Smashed follows Kate (Mary Elizabeth Winstead) and her husband Charlie (Aaron Paul), whose bond is built on a mutual love of drinking. When Kate’s excessive drinking puts her job as a teacher at an elementary school in jeopardy, she decides to start attending AA meetings and get sober. With the help of the vice principal at her school, the awkward, but well-intended Mr. Davies (Nick Offerman), and her sponsor Jenny (Octavia Spencer), Kate takes the first steps to stop drinking.
However, keeping her struggle with sobriety a secret from people in her life, including her school’s principal (Megan Mullally), puts Kate’s road to recovery into question. Her increasingly troubled relationship with her mother, and the debate of whether her marriage to Charlie is really built on love or is just a diversion from adulthood, also puts Kate’s sobriety in danger.

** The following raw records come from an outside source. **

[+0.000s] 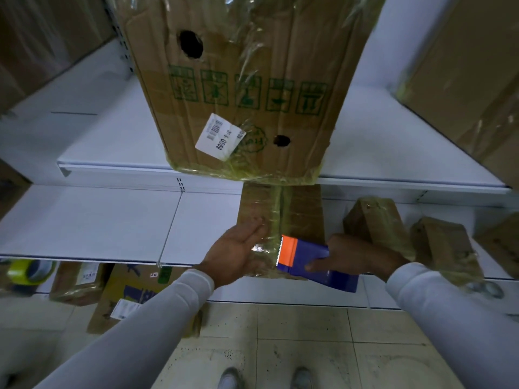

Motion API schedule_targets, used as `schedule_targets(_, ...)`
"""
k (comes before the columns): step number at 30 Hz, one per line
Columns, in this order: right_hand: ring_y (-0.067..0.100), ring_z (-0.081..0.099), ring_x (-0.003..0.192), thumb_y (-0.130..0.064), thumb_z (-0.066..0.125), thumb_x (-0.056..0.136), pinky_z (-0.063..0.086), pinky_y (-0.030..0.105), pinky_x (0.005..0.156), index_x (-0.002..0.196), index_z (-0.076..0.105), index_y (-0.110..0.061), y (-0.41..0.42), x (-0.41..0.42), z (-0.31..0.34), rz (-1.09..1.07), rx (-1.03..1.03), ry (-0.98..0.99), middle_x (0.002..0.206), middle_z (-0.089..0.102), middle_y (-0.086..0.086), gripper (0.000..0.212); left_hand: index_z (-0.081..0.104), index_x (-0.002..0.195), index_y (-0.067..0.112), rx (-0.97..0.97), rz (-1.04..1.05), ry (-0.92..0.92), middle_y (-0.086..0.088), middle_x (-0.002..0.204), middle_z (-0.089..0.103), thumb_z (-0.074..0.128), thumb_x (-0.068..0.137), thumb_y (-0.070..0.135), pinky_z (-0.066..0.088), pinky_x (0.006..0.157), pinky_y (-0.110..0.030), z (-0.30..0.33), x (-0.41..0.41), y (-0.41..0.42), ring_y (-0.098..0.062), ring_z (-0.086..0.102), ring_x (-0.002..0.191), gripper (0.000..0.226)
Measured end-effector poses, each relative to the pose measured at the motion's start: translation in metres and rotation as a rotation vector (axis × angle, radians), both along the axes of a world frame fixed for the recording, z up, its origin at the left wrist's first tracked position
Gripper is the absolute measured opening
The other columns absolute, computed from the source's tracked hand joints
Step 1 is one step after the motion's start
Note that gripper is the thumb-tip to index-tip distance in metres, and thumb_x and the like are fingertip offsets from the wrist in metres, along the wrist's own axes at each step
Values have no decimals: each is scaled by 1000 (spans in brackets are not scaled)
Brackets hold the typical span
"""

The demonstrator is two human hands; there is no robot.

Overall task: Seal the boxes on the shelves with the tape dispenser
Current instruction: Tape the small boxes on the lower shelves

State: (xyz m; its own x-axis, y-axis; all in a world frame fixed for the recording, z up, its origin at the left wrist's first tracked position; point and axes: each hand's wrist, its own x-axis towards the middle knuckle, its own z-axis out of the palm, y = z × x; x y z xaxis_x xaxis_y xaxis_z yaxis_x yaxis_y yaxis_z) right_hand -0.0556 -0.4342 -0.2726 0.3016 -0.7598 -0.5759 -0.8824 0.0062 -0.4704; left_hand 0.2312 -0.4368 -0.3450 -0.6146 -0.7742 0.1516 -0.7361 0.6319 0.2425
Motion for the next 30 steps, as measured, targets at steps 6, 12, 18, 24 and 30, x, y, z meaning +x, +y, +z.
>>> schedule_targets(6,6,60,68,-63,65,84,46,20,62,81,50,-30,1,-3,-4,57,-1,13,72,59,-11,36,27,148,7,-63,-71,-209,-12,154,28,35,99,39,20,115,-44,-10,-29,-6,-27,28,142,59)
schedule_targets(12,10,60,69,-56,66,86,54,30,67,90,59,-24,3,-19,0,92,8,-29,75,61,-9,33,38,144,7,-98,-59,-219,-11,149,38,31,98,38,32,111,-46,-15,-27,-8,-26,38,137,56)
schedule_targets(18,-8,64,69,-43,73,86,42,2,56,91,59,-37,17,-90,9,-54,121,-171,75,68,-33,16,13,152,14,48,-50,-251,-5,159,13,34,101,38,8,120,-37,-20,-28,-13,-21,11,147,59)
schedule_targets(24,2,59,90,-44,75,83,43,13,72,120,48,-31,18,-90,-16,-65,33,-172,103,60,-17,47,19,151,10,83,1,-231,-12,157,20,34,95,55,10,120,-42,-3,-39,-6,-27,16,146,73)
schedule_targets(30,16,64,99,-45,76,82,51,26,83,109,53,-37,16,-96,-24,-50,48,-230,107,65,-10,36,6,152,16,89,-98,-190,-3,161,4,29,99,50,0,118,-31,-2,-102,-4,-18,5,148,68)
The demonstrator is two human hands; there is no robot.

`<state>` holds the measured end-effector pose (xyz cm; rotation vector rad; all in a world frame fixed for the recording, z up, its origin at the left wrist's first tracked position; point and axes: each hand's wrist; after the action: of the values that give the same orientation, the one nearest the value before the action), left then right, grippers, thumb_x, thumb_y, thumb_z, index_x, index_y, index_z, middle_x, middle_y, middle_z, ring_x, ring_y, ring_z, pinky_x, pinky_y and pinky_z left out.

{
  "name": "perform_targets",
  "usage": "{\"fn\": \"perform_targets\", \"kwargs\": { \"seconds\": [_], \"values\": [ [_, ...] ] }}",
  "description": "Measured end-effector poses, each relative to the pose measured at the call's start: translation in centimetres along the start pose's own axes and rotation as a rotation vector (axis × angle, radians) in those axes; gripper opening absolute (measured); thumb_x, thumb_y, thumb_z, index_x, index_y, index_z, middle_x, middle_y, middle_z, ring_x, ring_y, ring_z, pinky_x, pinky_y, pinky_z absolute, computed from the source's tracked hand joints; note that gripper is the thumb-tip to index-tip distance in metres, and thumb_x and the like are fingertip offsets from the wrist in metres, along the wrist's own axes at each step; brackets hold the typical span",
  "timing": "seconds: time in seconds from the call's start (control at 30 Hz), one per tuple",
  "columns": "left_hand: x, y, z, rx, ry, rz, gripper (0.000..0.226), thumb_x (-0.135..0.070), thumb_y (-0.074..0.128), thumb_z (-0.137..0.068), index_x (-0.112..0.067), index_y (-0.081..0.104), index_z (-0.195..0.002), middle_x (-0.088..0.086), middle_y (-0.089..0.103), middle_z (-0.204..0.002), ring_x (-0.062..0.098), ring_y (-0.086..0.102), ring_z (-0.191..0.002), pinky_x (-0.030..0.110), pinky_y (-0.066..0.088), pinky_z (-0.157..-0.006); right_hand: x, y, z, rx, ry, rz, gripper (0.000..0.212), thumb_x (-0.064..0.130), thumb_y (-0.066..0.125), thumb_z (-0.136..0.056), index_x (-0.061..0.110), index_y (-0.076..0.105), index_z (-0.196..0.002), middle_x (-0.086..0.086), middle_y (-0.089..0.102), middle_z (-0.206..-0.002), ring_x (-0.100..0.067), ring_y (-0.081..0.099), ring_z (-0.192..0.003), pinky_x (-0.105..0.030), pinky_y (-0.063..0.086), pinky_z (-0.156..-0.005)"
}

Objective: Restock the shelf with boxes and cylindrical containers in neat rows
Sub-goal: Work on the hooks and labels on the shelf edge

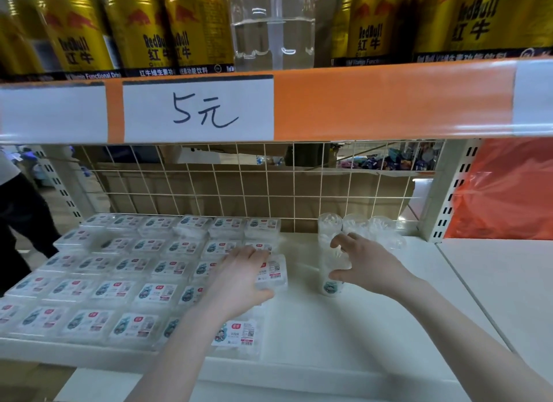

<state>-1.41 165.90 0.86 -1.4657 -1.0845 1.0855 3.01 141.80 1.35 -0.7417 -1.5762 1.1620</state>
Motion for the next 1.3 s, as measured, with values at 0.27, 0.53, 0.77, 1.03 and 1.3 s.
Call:
{"fn": "perform_targets", "kwargs": {
  "seconds": [0.27, 0.53, 0.77, 1.03, 1.3],
  "values": [
    [0.1, 0.0, -0.1, -0.010, 0.011, -0.004, 0.068, -0.046, 0.060, -0.079, -0.029, 0.036, -0.140, -0.006, 0.043, -0.135, 0.015, 0.040, -0.123, 0.028, 0.035, -0.098, -0.1, 0.8, -0.5, -0.080, 0.035, 0.010, 0.043, 0.045, 0.067, -0.077, 0.021, 0.048, -0.106, 0.004, 0.052, -0.110, -0.019, 0.050, -0.089, -0.033, 0.046, -0.076],
    [0.4, 0.2, -0.1, 0.002, 0.014, -0.009, 0.069, -0.048, 0.059, -0.080, -0.028, 0.035, -0.141, -0.006, 0.042, -0.138, 0.016, 0.040, -0.124, 0.029, 0.036, -0.099, -0.2, 1.3, -0.3, -0.130, 0.029, 0.056, 0.040, 0.048, 0.065, -0.079, 0.021, 0.049, -0.104, 0.005, 0.052, -0.107, -0.017, 0.045, -0.081, -0.031, 0.043, -0.071],
    [1.1, -0.4, 0.5, -0.021, 0.022, -0.001, 0.068, -0.047, 0.060, -0.080, -0.029, 0.036, -0.141, -0.007, 0.043, -0.138, 0.014, 0.041, -0.124, 0.027, 0.034, -0.099, 0.1, 1.8, 0.0, -0.196, 0.021, 0.141, 0.040, 0.052, 0.059, -0.082, 0.023, 0.049, -0.108, 0.007, 0.052, -0.110, -0.012, 0.040, -0.080, -0.029, 0.041, -0.071],
    [3.5, -1.2, 2.8, -0.030, 0.022, 0.007, 0.065, -0.044, 0.058, -0.082, -0.028, 0.035, -0.141, -0.006, 0.042, -0.138, 0.014, 0.038, -0.126, 0.027, 0.033, -0.101, 0.8, 2.7, 0.4, -0.273, -0.004, 0.243, 0.043, 0.053, 0.059, -0.083, 0.020, 0.055, -0.110, 0.002, 0.056, -0.108, -0.020, 0.052, -0.097, -0.029, 0.037, -0.076],
    [7.4, -1.4, 6.2, 0.014, 0.005, 0.064, 0.071, -0.044, 0.059, -0.084, -0.031, 0.026, -0.146, -0.009, 0.032, -0.146, 0.012, 0.026, -0.135, 0.029, 0.026, -0.109, 4.3, 4.5, 1.6, -0.569, -0.115, 0.234, 0.023, 0.014, 0.084, -0.063, 0.009, 0.067, -0.078, -0.008, 0.065, -0.077, -0.033, 0.061, -0.064, -0.034, 0.048, -0.052]
  ]
}}
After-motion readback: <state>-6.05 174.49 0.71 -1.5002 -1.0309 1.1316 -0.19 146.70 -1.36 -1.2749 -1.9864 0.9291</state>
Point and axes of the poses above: each hand's wrist, its own z-axis away from the middle knuckle, its own y-axis out of the palm, x = y × z
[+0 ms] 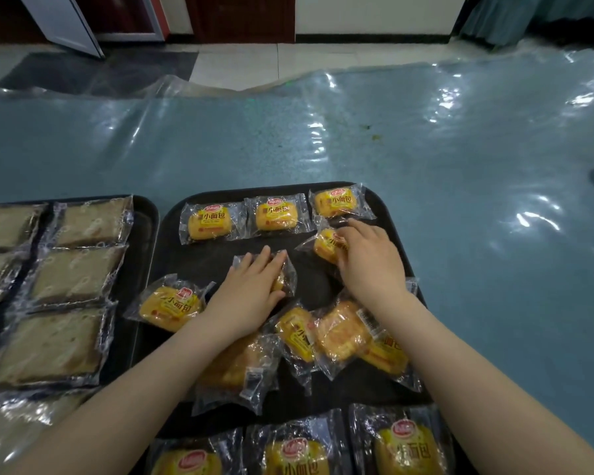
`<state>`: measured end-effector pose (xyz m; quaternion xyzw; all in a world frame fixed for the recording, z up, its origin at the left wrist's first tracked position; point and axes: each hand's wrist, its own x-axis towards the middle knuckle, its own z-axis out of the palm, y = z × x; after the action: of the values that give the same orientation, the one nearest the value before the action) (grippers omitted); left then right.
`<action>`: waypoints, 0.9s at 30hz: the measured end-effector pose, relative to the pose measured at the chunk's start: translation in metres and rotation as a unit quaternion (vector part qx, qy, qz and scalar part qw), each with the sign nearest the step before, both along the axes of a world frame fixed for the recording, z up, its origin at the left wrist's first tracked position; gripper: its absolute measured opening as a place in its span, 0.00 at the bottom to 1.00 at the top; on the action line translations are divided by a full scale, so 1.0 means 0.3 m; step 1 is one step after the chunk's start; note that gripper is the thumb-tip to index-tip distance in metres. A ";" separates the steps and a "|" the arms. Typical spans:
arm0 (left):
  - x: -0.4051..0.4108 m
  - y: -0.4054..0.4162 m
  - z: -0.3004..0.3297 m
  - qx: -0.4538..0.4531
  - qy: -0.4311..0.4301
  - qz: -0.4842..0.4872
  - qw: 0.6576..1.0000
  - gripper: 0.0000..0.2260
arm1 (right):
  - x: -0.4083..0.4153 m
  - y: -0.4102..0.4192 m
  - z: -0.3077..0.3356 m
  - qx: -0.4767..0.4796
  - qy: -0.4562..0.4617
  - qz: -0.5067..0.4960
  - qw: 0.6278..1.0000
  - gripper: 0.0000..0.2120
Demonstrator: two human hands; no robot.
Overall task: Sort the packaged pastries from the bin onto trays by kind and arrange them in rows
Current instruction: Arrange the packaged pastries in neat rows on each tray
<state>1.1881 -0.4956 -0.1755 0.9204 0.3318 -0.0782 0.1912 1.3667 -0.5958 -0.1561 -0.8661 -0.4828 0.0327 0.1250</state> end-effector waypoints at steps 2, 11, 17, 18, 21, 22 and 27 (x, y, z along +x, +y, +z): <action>0.034 0.007 -0.013 0.014 -0.020 0.019 1.000 0.33 | -0.016 0.025 -0.010 -0.019 0.025 0.003 1.000 0.29; 0.053 0.016 -0.059 -0.021 -0.072 0.053 0.996 0.28 | 0.063 0.031 -0.037 -0.031 0.018 0.044 0.998 0.35; 0.107 -0.006 -0.060 0.014 -0.026 0.063 0.998 0.28 | 0.074 0.021 -0.076 -0.088 0.037 0.114 0.989 0.30; 0.113 -0.009 -0.058 0.014 -0.023 0.069 0.997 0.28 | 0.081 0.024 -0.075 -0.095 0.042 0.113 0.988 0.31; 0.115 -0.012 -0.046 0.014 -0.022 0.073 0.997 0.28 | 0.088 0.032 -0.063 -0.112 0.035 0.108 0.987 0.31; 0.112 -0.011 -0.040 0.009 -0.021 0.071 0.997 0.29 | 0.087 0.033 -0.057 -0.119 0.034 0.107 0.986 0.32; 0.080 -0.002 0.024 -0.003 0.002 0.090 0.996 0.23 | 0.071 0.016 -0.030 -0.109 0.026 0.130 0.985 0.34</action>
<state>1.2122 -0.4962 -0.1682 0.8859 0.4137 -0.0633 0.2001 1.3881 -0.5909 -0.1651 -0.8030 -0.5818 0.1238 0.0374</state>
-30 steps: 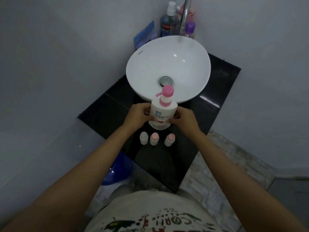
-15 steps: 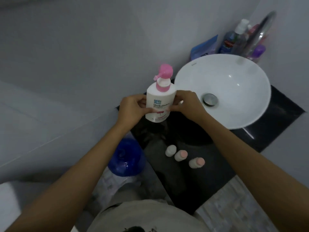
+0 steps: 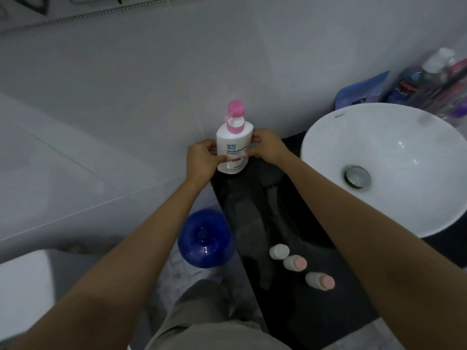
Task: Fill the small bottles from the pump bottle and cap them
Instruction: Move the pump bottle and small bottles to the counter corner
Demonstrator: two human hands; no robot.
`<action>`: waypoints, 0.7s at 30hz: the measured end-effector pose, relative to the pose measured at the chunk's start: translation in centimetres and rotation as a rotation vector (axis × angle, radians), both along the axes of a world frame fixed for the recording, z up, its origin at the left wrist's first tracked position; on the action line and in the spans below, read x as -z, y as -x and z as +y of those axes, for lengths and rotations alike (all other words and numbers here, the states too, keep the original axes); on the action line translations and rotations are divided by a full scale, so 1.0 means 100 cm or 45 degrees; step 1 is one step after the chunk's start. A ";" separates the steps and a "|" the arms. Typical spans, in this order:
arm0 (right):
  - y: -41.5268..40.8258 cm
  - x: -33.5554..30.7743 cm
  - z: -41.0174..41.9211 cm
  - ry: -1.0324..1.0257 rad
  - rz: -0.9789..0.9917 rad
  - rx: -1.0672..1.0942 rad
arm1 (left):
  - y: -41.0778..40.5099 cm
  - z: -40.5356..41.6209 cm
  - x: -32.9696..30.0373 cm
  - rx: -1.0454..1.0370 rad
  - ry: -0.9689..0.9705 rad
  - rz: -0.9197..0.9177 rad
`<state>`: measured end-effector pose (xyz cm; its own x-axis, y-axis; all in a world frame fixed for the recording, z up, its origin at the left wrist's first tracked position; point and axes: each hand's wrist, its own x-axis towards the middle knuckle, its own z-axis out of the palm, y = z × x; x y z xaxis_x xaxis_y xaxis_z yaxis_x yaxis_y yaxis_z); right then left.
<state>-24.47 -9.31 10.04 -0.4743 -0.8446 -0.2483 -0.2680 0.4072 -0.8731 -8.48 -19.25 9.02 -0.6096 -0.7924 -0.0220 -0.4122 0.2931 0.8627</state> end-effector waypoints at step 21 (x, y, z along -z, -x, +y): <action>-0.041 -0.038 0.125 -0.104 0.040 0.323 | -0.047 0.028 0.022 -0.229 0.021 0.077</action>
<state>-20.41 3.19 13.88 -0.6770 -0.6754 -0.2923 -0.1747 0.5334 -0.8276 -3.78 -16.44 6.77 -0.4580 -0.8886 0.0242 -0.4070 0.2338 0.8830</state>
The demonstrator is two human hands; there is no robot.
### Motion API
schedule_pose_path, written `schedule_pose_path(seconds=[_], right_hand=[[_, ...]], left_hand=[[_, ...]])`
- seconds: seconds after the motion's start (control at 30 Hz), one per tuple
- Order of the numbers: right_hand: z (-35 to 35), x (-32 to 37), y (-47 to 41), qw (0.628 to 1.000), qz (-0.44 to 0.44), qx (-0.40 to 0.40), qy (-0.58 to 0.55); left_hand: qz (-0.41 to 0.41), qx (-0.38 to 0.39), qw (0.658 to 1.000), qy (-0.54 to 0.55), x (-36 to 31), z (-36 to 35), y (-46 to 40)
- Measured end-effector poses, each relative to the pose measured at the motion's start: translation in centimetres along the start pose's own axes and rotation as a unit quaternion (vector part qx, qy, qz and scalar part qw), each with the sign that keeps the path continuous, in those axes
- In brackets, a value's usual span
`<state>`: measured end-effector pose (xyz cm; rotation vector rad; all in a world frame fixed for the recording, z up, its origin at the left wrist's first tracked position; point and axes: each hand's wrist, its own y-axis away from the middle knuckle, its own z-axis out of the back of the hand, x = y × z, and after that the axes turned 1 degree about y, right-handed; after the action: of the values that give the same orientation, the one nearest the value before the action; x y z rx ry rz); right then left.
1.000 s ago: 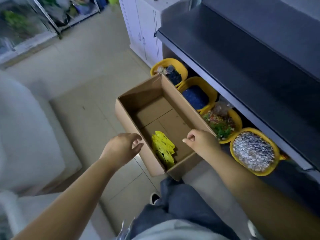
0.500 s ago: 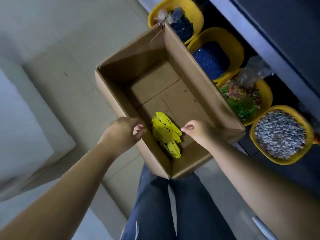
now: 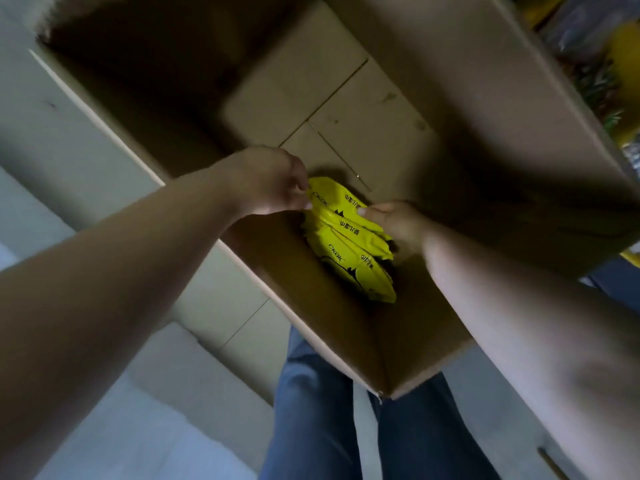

Recently, Ponsoldt took the time to talk to us about the filming of Smashed during a roundtable interview in New York City. Among other things, the writer-director discussed what it was like penning the script with his co-writer, Susan Burke, and what the casting process was like for the main actors.
Check it out below.
We Got This Covered: What was the writing process like on this, because you worked with Susan Burke, and she drew on her own experiences. Can you talk about the process of you two writing this movie together?
James Ponsoldt: The story is fictional, but there are some things that are inspired by conversations that Susan and I had. I’ve known her for years, she’s a comedian in L.A. She got sober in her early twenties by going to AA, and she’s open about that.
We shared really stupid stories, because we’ve both done a lot of stupid things. But her stories are so much better-they’re funnier and weirder than mine. At a certain point, I just couldn’t get some of them out of my head.
I realized maybe there’s a reason I keep going back to these stories that Susan has. I realized there’s a relatability and a humor to them. There are so many stories about drug addictions and alcoholism that are incredibly serious. They’re scared straight message films.
There are people who shouldn’t drink and do drugs, but this isn’t a movie about that. We were pretty clear from the beginning that this is a love story and a portrait of a marriage through the lens of a young woman.
We knew we wanted to make a story with humor and characters who were dealing with their addiction. Not only are they addicted to each other, they’re addicted to alcohol. It’s something almost everyone in the audience can relate to to some degree.
As far as the actual writing process, Susan and I drank a lot of coffee. We drove all over town and listened to music for hours on end. We created this story of these characters’ lives. We knew everything about them, but we didn’t rush to write them. We got to a point where we knew exactly where we were going with the story.
We also spent a lot of time talking about the tone, which is really sensitive. It blends comedy and drama about a really serious subject. We watched a lot of movies and YouTube videos of drunk people on bicycles. We wanted to make a movie that was really relatable to my cousins who were in college.
We only really wrote it once we knew it inside and out. We split it up; we’d break up the first act, and on Monday, Susan would write pages one through 15, and I would write 16 through 30. We’d send them to each other on the weekend, and rewrite each other. We had a pact that we would never get our feelings hurt. We would always let the best idea win, and be brutal to each other.
We wrote it as friends. We wrote it to a point that since we spent so much time talking about the characters before we wrote the script, it felt like it was coming from one brain. We can’t tell who wrote what in some places.
We Got This Covered: Was it always your intention to direct the film as you were writing the script?
James Ponsoldt: Yeah, it was always something I had conceived. I always thought I could make it easily. I knew the neighborhoods I wanted to film in in Los Angeles. I also knew the main characters would be in their late 20s.
I didn’t know Mary Elizabeth Winstead or Aaron Paul before, but I did know that I had friends who could play these parts. I thought we could essentially make it for no budget, if need be. I didn’t really want to impose those constraints, but not set something on Mars and have big explosions. That would require lots of cash to make.
I knew I always wanted to make it. We were really lucky to make it the way we did, with a little bit of money and amazing actors.